The Reserve Bank of India has suggested Finance Ministry to set limits for investment in government securities in domestic currency instead of dollar as it would provide more headroom for investment by (Foreign Institutionl Investor) FIIs.

RBI, according to sources, has written to the Finance Ministry to consider setting up Foreign Institutional Investors (FIIs) limit in rupee terms.

The calculation in rupee term would provide higher headroom for investment and result in greater inflow of foreign currency.

Currently, the investment limit for G-sec by FIIs is pegged at USD 30 billion annually.

Out of the USD 30 billion, FIIs are allowed to invest USD 25 billion, whereas USD 5 billion is for long-term investors.

In rupee terms, the FII limit in the government securities is Rs 1.92 lakh crore.

The RBI and the government has been trying to attract FDI as well as foreign portfolio investment.

This is also necessary to keep the rupee stable against dollar.

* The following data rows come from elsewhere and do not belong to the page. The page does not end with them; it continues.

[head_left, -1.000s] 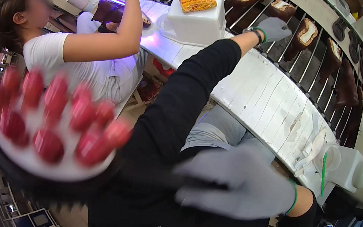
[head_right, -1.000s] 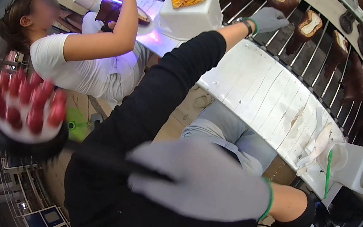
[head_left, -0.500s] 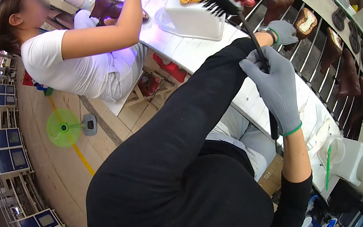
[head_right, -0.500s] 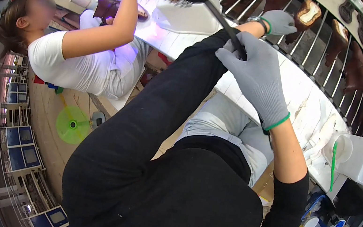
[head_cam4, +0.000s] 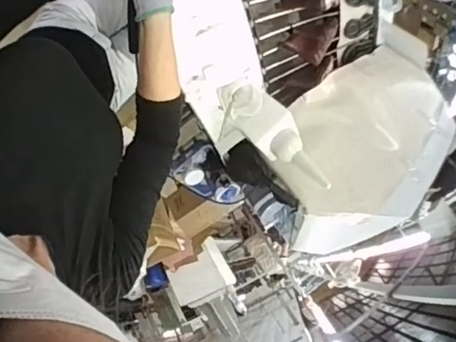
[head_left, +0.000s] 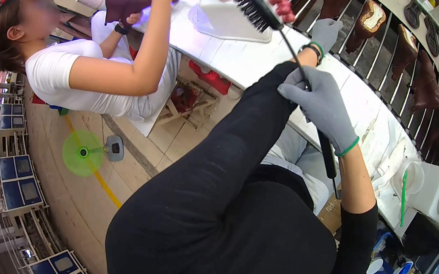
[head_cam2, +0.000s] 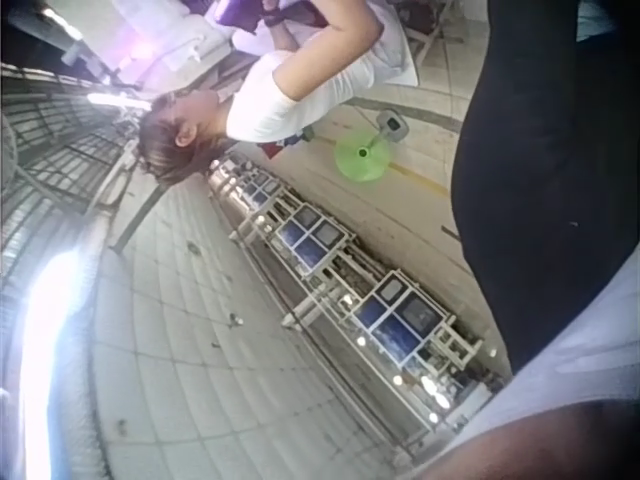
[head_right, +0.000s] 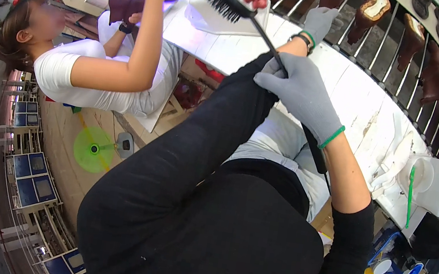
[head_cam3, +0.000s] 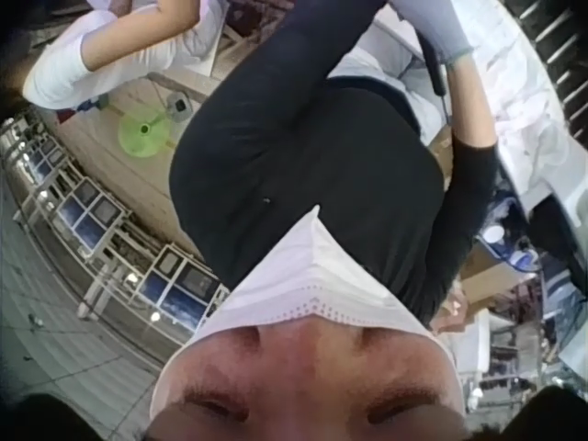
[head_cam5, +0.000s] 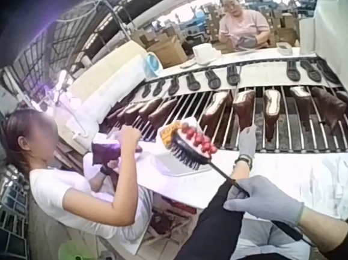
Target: Apply adhesive to the edges of shoe uppers and brush the surface as part of the manufacturing process.
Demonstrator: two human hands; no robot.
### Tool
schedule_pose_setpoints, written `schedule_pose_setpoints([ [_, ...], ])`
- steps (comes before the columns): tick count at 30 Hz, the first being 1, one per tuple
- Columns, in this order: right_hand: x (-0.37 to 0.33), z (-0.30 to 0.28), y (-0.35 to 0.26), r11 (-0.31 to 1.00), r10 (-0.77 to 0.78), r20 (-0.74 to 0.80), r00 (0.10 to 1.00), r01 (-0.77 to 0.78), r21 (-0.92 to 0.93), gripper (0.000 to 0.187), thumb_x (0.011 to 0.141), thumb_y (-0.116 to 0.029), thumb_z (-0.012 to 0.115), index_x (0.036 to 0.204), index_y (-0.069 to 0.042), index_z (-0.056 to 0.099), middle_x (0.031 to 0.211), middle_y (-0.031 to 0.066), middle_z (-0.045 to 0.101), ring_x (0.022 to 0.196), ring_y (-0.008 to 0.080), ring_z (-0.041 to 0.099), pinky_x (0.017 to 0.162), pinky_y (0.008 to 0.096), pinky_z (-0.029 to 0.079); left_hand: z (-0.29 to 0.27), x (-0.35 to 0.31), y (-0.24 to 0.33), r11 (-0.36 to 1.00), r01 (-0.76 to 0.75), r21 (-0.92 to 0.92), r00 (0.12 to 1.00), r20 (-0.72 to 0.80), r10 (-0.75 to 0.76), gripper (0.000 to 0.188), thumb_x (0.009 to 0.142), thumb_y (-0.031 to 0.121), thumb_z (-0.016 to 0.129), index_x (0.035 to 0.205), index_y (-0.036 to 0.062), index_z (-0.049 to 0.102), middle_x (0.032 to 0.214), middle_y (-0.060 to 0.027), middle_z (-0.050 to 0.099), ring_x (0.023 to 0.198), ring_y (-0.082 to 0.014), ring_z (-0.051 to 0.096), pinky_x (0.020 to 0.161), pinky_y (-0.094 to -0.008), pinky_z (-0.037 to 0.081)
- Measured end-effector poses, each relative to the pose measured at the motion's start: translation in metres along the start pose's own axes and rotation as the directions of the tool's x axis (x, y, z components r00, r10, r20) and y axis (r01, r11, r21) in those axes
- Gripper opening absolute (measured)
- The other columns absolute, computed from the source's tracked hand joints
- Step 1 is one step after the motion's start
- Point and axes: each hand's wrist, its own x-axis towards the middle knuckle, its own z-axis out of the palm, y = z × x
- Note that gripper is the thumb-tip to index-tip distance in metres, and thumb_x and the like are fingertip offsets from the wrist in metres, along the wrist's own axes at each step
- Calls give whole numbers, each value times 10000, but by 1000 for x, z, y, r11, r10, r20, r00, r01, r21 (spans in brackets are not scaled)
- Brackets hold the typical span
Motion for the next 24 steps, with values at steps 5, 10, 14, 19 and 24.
schedule_pose_setpoints([
  [5, -23, -7, 16, 990, -139, 65, 988, 140, -17, 346, 812, -141, 657, 1123, 7, 622, 713, 22, 583, 665, 89, 524, 647, 246, 442, 26, -43, -6, 711, 94, -697, 983, -48, -177, 193, 894, 121, 541, 879, -33, 657, 768, -89, 680, 688, -163, 652, 640, -272, 512],
  [10, -90, -34, -35, 852, -509, 339, 792, 519, 65, 525, 909, -87, 513, 1402, -256, 451, 749, 50, 589, 603, 234, 551, 598, 318, 462, 15, -34, -9, 661, 151, -735, 981, 28, -193, 200, 899, 135, 530, 925, -38, 629, 806, -134, 669, 698, -210, 663, 653, -314, 569],
  [14, -101, -48, 7, 899, -417, 524, 743, 421, 118, 289, 889, -147, 590, 1172, -168, 645, 833, 76, 656, 660, 260, 600, 650, 354, 496, 24, -32, -3, 720, 351, -599, 936, 203, -287, 252, 922, 188, 532, 935, -50, 613, 797, -139, 658, 685, -211, 654, 599, -300, 560],
  [19, -108, -74, 77, 956, -112, 62, 992, 125, -264, 183, 791, -66, 608, 960, -14, 658, 813, 188, 600, 700, 347, 583, 671, 361, 471, 6, -18, 1, 985, -48, 165, 978, 210, 13, 265, 871, 234, 545, 964, 13, 657, 849, -163, 683, 761, -288, 671, 645, -389, 554],
  [24, -120, -114, 37, 990, 4, -345, 939, -52, -129, 446, 873, -57, 570, 1317, -78, 538, 697, -29, 523, 588, 36, 414, 535, 217, 370, -2, -21, 34, -619, -485, 618, -318, 535, 783, 256, 876, 234, 491, 976, 107, 689, 979, -103, 679, 931, -300, 653, 805, -431, 502],
])
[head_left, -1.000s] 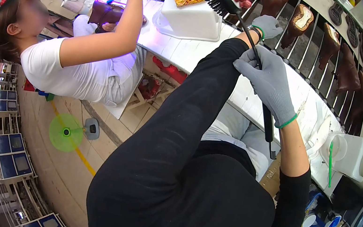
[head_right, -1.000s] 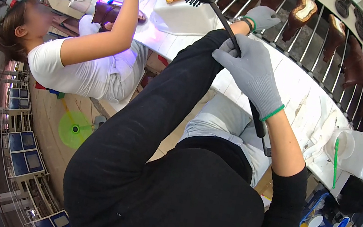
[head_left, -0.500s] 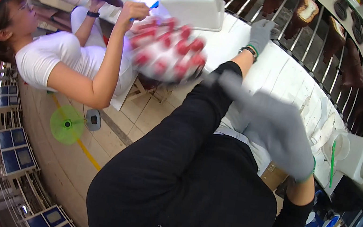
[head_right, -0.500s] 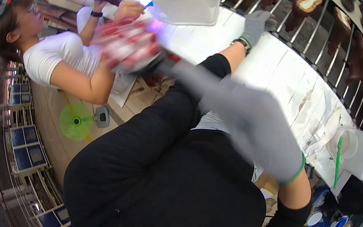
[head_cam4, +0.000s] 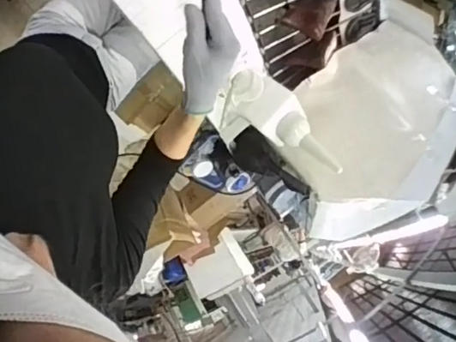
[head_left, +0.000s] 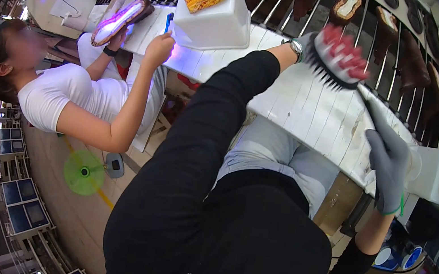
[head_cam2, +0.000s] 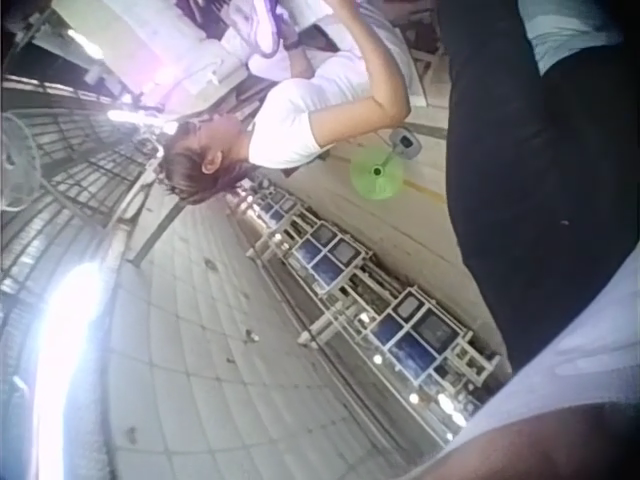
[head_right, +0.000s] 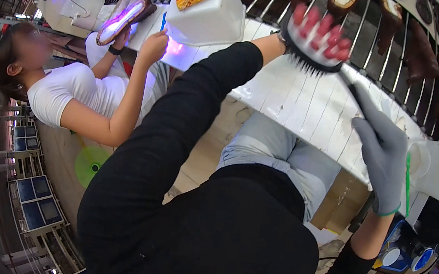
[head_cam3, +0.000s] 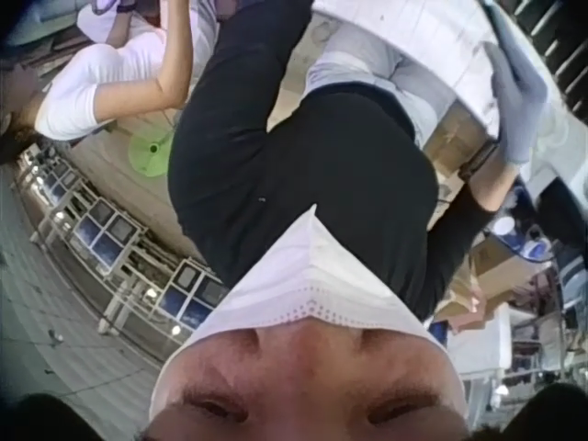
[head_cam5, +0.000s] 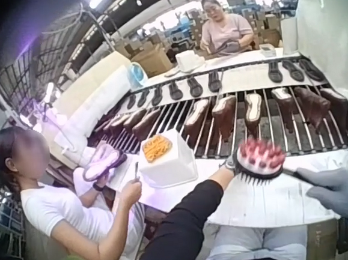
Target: Apply adhesive to the edges of shoe uppers and brush the surface as part of the manufacturing process.
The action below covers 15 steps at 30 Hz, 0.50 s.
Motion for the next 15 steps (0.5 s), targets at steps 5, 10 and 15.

Rupee has been depreciating against dollar for past few weeks but today it gained 18 paise to close at one-month high of 63.55 against the US currency on sustained selling of dollars by banks and exporters amid firm stock markets.

India’s foreign exchange reserves rose marginally by USD 239.4 million to USD 352.71 billion in the week up to June 5, on account of increase in foreign currency assets, according to RBI data released today.

In the previous week, the reserves had increased by USD 917.5 million to USD 352.474 billion. The forex kitty had touched a record high of USD 352.876 billion in the week to May 15.

The foreign currency assets, which is a major component of overall reserves, rose by USD 192.9 million to USD 328.012 billion in the reporting week.

In 2014-15, there was an accretion to foreign exchange reserves to the tune of USD 61.4 billion compared with USD 15.5 billion last year.

Gold reserves also increased by USD 4.5 million to USD 19.34 billion, after remaining stable for many weeks.